On Corporate Capture
- Although the U.S. health system has produced remarkable breakthroughs, we must face the troubling reality that the threats to American childhood have been exacerbated by perverse incentives that have captured the regulatory bodies and federal agencies tasked with overseeing them .
- Limited comparisons between industry-funded research versus non- industry studies have raised concerns over potential biases in industry-funded research…Additionally, some industry leaders have engaged in promoting ghostwriting and sponsored reviews to influence the scientific literature.
- Notably, this ghostwriting strategy mirrors tactics used by the tobacco industry to distort scientific consensus is largely propelled by “corporate capture,” in which industry interests dominate and distort scientific literature, legislative actions, academic institutions, regulatory agencies, medical journals, physician organizations, clinical guidelines, and the news media.
- The pharmaceutical industry, with its vast resources and influence, is a primary driver of this capture, though similar dynamics pervade the food and chemical industries.
Research recommendations
- GRAS Oversight Reform: Fund independent studies evaluating the health impact of self-affirmed GRAS food ingredients, prioritizing risks to children and informing transparent FDA rulemaking.

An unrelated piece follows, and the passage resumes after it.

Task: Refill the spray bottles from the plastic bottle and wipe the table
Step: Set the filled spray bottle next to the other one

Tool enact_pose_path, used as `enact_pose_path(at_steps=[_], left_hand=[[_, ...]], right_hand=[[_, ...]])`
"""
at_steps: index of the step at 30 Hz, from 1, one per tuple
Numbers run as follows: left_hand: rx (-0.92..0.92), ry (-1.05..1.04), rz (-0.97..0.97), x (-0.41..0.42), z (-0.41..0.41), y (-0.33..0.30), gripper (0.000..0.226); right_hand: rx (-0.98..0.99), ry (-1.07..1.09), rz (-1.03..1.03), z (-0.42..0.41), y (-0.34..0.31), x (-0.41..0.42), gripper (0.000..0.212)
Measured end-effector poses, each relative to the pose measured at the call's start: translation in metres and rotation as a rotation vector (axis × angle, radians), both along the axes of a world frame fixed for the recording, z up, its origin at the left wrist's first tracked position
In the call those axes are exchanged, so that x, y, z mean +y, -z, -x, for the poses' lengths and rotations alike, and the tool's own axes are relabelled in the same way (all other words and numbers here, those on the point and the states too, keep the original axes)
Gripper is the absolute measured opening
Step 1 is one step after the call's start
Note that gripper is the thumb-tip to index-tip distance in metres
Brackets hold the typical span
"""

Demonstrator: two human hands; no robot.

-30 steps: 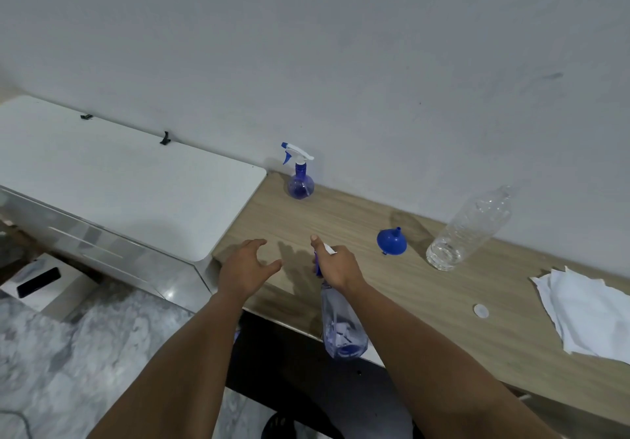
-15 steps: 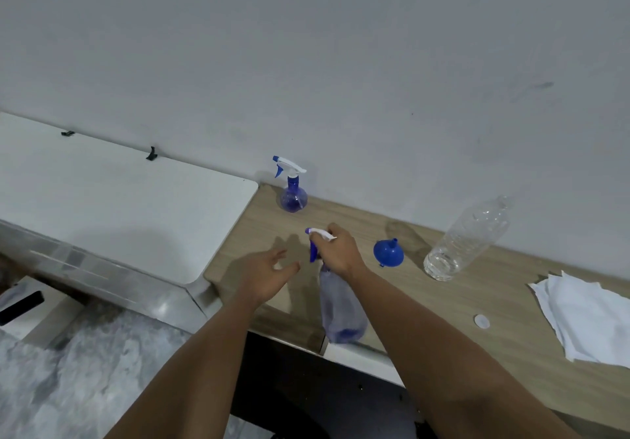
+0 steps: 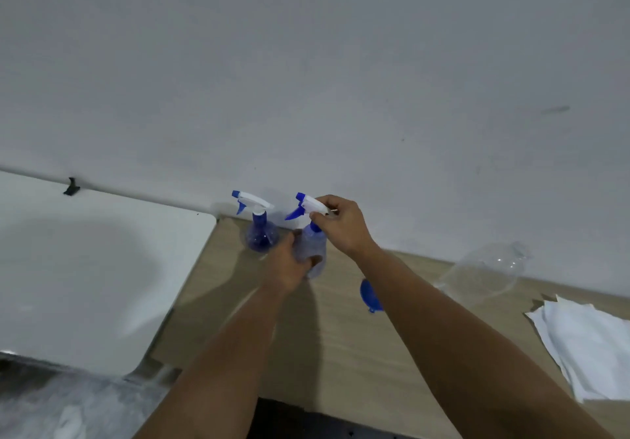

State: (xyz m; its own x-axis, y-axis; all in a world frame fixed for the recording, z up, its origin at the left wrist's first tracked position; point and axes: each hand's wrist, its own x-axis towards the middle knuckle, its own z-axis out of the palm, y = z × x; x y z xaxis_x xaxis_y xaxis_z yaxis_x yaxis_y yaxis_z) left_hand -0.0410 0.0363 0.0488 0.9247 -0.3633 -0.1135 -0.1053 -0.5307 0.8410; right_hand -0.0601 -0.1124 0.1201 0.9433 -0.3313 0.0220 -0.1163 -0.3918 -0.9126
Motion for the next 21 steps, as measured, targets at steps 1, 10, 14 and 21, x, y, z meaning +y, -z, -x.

- Nutrition Trials: NIH should fund long-term trials comparing whole-food, reduced-carb, and low-UPF diets in children to assess effects on obesity and insulin resistance.
- Large-scale Lifestyle Interventions: Launch a coordinated national lifestyle-medicine initiative that embeds real-world randomized trials-covering integrated interventions in movement, diet, light exposure, and sleep timing-within existing cohorts and EHR networks.
Comment
The report has been criticized for not getting some of the science right. The agriculture industry is particularly concerned about the attack on the chemicals it uses. It is said to be outraged by the report. The report did throw Big Ag this bone: “Today, American farmers feed the world, American companies lead the world, and American energy powers the world.”
But the report raises one Big Question: What policies will this administration come up with to deal with these problems? These, presumably, will be in the next report, due in about 80 days.
This is an extraordinary report, a breath of fresh air in many ways, and I would love to know who wrote it.
But to fix the problems it raises will require taking on not only Big Ag, but also Big Food, Big Pharma, Big Chemical, and other industries affected by these and its other recommendations (the report also says a lot about drugs and mental health). Big Ag has already weighed in. Others are sure to follow.
Oh. And it’s hard to know how policies can be implemented, given the destructive cuts to FDA, CDC, and NIH personnel and budget.